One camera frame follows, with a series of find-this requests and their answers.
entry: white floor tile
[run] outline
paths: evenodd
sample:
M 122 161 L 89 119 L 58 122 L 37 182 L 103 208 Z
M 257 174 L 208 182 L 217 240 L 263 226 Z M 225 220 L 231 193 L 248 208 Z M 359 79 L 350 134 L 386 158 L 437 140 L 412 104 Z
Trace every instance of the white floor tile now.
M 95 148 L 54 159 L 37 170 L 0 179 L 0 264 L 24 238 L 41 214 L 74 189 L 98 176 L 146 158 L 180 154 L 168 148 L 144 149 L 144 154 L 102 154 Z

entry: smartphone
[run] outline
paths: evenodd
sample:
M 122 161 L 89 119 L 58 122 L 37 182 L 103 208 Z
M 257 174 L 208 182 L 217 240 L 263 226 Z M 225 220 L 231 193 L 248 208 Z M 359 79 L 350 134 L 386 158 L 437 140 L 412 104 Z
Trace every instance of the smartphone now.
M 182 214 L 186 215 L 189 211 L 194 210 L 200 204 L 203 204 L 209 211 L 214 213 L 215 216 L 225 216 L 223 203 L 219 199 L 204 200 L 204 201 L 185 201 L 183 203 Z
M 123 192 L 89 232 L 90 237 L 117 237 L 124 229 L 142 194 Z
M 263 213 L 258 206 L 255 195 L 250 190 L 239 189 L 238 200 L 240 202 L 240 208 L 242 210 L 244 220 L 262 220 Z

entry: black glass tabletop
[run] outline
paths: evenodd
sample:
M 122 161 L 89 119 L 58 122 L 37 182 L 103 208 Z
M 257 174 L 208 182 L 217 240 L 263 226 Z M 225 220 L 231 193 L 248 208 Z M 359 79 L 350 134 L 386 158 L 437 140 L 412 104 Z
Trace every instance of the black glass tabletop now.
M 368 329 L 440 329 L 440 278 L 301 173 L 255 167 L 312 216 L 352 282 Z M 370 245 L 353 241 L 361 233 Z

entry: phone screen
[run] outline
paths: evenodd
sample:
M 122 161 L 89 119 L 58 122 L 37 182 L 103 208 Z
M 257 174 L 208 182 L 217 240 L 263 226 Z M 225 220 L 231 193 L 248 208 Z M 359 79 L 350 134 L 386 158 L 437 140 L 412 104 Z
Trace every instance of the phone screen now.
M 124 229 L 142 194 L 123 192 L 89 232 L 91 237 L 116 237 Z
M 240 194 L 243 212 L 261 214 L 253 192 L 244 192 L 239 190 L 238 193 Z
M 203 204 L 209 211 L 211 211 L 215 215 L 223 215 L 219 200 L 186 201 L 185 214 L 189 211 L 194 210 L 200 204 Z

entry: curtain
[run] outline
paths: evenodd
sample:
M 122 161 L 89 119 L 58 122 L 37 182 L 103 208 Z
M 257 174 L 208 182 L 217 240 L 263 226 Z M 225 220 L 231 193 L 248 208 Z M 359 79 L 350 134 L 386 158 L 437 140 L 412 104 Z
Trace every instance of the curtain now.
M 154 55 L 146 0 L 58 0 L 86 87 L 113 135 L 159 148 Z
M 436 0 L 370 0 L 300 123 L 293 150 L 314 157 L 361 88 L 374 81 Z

Requirement =
An exact copy of every line above, start to finish, is required.

Problem solution =
One camera frame follows, with a series of find-this requests and their answers.
entry: white floor tile
[run] outline
paths: evenodd
sample:
M 122 161 L 89 119 L 58 122 L 37 182 L 103 208 Z
M 257 174 L 208 182 L 217 240 L 263 226 Z M 225 220 L 231 193 L 248 208 Z M 359 79 L 350 134 L 386 158 L 437 140 L 412 104 Z
Trace every instance of the white floor tile now.
M 95 148 L 54 159 L 37 170 L 0 179 L 0 264 L 24 238 L 41 214 L 74 189 L 98 176 L 146 158 L 180 154 L 168 148 L 144 149 L 144 154 L 102 154 Z

entry: smartphone
[run] outline
paths: evenodd
sample:
M 122 161 L 89 119 L 58 122 L 37 182 L 103 208 Z
M 257 174 L 208 182 L 217 240 L 263 226 Z M 225 220 L 231 193 L 248 208 Z M 359 79 L 350 134 L 386 158 L 437 140 L 412 104 Z
Trace every instance of the smartphone now.
M 182 214 L 186 215 L 189 211 L 194 210 L 200 204 L 203 204 L 209 211 L 214 213 L 215 216 L 225 216 L 223 203 L 219 199 L 204 200 L 204 201 L 185 201 L 183 203 Z
M 123 192 L 89 232 L 90 237 L 117 237 L 124 229 L 142 194 Z
M 263 213 L 258 206 L 255 195 L 250 190 L 239 189 L 238 200 L 240 202 L 240 208 L 242 210 L 244 220 L 262 220 Z

entry: black glass tabletop
[run] outline
paths: evenodd
sample:
M 122 161 L 89 119 L 58 122 L 37 182 L 103 208 Z
M 257 174 L 208 182 L 217 240 L 263 226 Z M 225 220 L 231 193 L 248 208 Z M 359 79 L 350 134 L 386 158 L 437 140 L 412 104 Z
Trace every instance of the black glass tabletop now.
M 368 329 L 440 329 L 440 278 L 301 173 L 255 167 L 312 216 L 352 282 Z M 370 245 L 353 241 L 361 233 Z

entry: phone screen
[run] outline
paths: evenodd
sample:
M 122 161 L 89 119 L 58 122 L 37 182 L 103 208 Z
M 257 174 L 208 182 L 217 240 L 263 226 Z M 225 220 L 231 193 L 248 208 Z M 359 79 L 350 134 L 386 158 L 437 140 L 412 104 Z
Trace every instance of the phone screen now.
M 124 229 L 142 194 L 123 192 L 89 232 L 91 237 L 116 237 Z
M 240 194 L 243 212 L 261 214 L 253 192 L 244 192 L 239 190 L 238 193 Z
M 203 204 L 209 211 L 211 211 L 215 215 L 223 215 L 219 200 L 186 201 L 185 214 L 189 211 L 194 210 L 200 204 Z

entry: curtain
[run] outline
paths: evenodd
sample:
M 122 161 L 89 119 L 58 122 L 37 182 L 103 208 Z
M 257 174 L 208 182 L 217 240 L 263 226 Z M 225 220 L 231 193 L 248 208 Z M 359 79 L 350 134 L 386 158 L 437 140 L 412 104 Z
Trace every instance of the curtain now.
M 154 55 L 146 0 L 58 0 L 86 87 L 113 135 L 159 148 Z
M 436 0 L 370 0 L 300 123 L 293 150 L 314 157 L 361 88 L 374 81 Z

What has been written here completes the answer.